Sponsors

_{Do you want to show your ad here? Click here and choose the tier that suites you!}

Key Features

Advanced Websites Fetching with Session Support

HTTP Requests: Fast and stealthy HTTP requests with the Fetcher class. Can impersonate browsers' TLS fingerprint, headers, and use HTTP3.
Dynamic Loading: Fetch dynamic websites with full browser automation through the DynamicFetcher class supporting Playwright's Chromium, real Chrome, and custom stealth mode.
Anti-bot Bypass: Advanced stealth capabilities with StealthyFetcher using a modified version of Firefox and fingerprint spoofing.
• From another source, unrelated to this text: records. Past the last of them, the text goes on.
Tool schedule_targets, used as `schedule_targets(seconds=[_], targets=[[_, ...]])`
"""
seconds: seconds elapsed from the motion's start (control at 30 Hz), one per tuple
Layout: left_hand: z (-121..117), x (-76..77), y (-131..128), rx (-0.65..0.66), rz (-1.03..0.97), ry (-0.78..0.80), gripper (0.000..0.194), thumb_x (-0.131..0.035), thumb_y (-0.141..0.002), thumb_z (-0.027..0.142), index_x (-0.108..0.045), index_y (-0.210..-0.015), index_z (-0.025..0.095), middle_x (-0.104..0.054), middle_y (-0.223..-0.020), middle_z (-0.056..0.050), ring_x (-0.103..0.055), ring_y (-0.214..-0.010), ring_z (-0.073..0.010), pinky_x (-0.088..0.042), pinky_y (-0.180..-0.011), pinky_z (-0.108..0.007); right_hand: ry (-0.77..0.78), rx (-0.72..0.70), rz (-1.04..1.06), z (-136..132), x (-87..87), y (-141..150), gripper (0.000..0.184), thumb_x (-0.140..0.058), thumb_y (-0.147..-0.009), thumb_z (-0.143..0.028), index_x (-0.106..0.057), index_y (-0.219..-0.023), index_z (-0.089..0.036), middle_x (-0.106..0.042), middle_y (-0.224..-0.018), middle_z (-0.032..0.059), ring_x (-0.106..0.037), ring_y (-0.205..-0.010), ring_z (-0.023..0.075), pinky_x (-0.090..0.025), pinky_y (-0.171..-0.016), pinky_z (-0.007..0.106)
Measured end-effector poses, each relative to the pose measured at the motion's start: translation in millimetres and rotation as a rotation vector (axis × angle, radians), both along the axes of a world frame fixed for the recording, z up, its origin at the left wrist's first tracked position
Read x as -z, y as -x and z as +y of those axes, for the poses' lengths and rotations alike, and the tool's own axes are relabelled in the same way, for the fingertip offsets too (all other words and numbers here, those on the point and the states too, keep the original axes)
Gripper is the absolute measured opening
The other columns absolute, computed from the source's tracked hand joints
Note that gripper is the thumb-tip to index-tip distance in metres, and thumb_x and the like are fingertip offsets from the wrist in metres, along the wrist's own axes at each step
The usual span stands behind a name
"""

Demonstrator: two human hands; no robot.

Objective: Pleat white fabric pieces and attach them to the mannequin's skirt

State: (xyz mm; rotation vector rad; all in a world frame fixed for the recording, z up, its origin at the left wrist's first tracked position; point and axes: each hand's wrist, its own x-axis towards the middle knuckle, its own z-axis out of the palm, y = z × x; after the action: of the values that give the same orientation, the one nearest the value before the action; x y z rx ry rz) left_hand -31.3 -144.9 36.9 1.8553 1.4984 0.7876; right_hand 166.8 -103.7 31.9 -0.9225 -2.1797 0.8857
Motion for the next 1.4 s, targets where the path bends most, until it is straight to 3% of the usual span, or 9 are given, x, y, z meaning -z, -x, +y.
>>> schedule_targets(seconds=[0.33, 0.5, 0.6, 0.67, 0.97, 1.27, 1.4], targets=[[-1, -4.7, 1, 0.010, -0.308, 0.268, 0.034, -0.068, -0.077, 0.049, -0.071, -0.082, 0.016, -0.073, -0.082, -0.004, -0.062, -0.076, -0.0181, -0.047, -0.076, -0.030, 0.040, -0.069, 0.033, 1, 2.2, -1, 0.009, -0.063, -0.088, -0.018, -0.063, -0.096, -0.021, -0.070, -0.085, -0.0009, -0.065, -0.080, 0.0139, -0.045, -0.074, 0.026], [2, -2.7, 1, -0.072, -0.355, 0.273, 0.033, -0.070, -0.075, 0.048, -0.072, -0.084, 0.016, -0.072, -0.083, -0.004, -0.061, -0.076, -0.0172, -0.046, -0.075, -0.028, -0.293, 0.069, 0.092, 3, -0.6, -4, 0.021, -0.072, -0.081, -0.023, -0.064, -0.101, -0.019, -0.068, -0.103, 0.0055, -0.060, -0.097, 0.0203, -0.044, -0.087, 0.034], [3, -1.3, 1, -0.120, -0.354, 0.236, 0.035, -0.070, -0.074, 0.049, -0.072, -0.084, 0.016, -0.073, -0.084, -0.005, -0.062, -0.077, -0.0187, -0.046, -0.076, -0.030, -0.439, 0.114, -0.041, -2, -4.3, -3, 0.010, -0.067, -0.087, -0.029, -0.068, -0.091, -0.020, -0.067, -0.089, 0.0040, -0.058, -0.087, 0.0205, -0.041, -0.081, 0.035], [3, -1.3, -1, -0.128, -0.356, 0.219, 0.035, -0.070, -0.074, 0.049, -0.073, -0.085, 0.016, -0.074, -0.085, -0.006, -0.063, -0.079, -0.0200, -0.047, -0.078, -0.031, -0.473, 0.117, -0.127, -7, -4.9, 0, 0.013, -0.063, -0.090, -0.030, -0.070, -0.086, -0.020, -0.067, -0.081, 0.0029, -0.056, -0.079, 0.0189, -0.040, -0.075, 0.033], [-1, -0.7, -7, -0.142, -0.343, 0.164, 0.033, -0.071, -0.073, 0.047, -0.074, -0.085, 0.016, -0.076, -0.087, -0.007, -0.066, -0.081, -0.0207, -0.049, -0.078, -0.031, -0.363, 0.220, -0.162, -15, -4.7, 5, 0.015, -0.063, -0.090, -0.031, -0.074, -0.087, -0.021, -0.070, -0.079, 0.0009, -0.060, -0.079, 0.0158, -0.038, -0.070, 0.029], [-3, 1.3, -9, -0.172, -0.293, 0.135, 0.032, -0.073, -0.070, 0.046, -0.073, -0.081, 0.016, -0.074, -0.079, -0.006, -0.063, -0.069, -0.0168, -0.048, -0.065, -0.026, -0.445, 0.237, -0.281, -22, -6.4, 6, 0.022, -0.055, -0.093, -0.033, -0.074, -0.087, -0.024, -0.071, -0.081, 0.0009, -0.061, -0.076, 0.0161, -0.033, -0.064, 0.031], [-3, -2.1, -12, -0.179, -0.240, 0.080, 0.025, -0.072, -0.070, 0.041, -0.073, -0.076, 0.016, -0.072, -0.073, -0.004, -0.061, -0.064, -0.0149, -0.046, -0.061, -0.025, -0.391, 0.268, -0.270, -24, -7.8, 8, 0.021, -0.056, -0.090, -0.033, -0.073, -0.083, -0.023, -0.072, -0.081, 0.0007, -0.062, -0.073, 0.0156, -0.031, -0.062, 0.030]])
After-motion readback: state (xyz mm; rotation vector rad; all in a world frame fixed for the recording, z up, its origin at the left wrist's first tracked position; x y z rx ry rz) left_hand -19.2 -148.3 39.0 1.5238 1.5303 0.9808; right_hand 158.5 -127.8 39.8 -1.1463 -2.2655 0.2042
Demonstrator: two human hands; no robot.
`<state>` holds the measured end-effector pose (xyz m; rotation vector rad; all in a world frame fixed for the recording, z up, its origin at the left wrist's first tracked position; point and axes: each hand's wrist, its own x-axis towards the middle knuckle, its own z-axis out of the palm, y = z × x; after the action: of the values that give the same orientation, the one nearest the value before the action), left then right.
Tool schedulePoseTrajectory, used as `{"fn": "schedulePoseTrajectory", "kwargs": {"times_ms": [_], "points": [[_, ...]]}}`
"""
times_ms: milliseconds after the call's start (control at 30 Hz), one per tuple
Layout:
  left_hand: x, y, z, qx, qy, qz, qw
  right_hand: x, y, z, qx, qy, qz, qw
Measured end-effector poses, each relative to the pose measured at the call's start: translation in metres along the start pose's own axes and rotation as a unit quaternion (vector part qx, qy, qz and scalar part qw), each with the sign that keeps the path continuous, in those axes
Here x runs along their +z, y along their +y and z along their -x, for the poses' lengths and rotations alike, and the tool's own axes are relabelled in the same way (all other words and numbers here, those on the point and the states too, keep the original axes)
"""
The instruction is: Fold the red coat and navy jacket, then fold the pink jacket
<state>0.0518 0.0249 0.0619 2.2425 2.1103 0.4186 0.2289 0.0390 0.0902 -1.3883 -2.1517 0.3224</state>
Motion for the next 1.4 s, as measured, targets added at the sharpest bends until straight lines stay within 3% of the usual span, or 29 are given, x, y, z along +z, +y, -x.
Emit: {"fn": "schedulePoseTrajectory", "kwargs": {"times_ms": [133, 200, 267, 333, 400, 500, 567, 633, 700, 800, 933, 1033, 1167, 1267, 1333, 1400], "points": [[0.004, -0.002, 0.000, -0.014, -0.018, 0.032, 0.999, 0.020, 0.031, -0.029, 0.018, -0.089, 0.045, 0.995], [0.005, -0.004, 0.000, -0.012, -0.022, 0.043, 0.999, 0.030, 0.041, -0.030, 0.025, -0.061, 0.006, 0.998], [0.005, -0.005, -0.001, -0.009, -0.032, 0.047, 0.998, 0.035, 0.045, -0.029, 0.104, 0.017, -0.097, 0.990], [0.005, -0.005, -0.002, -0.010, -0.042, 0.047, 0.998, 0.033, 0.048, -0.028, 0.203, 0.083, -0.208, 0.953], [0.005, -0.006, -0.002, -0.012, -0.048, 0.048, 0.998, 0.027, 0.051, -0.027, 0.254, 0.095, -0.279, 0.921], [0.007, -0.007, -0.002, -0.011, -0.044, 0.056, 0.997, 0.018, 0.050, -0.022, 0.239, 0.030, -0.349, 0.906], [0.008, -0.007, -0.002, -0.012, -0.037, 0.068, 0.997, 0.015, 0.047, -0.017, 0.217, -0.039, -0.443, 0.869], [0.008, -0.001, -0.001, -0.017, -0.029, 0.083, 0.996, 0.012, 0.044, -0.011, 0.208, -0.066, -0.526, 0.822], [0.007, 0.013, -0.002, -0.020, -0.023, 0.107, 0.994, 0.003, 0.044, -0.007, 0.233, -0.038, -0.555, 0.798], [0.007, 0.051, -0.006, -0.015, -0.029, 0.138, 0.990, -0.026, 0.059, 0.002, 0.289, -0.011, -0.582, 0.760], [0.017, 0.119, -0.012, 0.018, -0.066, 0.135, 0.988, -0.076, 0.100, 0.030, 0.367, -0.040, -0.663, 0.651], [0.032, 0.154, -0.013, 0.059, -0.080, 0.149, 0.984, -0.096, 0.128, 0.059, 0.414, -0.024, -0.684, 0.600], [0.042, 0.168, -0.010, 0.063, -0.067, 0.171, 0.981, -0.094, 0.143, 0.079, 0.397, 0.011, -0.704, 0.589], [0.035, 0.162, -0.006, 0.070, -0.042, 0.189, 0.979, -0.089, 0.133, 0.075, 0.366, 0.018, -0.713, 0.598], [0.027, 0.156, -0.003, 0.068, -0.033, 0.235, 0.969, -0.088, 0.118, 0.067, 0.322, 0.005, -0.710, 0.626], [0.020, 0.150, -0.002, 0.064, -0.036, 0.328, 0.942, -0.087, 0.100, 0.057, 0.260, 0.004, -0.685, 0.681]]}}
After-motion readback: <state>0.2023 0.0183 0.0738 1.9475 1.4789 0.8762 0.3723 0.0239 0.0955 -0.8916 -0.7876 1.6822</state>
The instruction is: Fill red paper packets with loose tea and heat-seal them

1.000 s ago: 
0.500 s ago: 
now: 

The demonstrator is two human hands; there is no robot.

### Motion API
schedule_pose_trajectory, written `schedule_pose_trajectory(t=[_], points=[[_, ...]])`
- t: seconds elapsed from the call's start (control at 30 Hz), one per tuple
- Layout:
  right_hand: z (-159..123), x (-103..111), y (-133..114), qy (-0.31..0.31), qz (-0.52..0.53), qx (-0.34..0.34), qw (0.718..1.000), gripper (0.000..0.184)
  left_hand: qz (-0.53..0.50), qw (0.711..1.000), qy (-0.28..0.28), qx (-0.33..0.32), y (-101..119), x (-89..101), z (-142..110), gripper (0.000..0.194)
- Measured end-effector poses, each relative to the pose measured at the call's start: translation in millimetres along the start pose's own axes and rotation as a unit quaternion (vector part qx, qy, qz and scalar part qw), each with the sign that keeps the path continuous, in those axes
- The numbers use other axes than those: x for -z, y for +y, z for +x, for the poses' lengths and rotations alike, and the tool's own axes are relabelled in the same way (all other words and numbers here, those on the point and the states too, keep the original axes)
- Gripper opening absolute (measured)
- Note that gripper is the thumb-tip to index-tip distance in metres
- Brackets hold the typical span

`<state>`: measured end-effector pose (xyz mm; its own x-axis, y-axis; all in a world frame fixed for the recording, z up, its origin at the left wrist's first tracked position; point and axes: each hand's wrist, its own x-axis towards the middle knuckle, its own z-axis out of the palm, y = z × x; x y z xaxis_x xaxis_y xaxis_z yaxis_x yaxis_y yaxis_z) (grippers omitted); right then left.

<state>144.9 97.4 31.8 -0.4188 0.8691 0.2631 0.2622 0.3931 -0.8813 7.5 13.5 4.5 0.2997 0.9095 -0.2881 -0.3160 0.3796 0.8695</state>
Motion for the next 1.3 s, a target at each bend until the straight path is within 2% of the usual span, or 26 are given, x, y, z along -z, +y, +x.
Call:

Can bypass all levels of Cloudflare's Turnstile with automation easily.
Session Management: Persistent session support with FetcherSession, StealthySession, and DynamicSession classes for cookie and state management across requests.
Async Support: Complete async support across all fetchers and dedicated async session classes.

Adaptive Scraping & AI Integration

🔄 Smart Element Tracking: Relocate elements after website changes using intelligent similarity algorithms.
🎯 Smart Flexible Selection: CSS selectors, XPath selectors, filter-based search, text search, regex search, and more.
🔍 Find Similar Elements: Automatically locate elements similar to found elements.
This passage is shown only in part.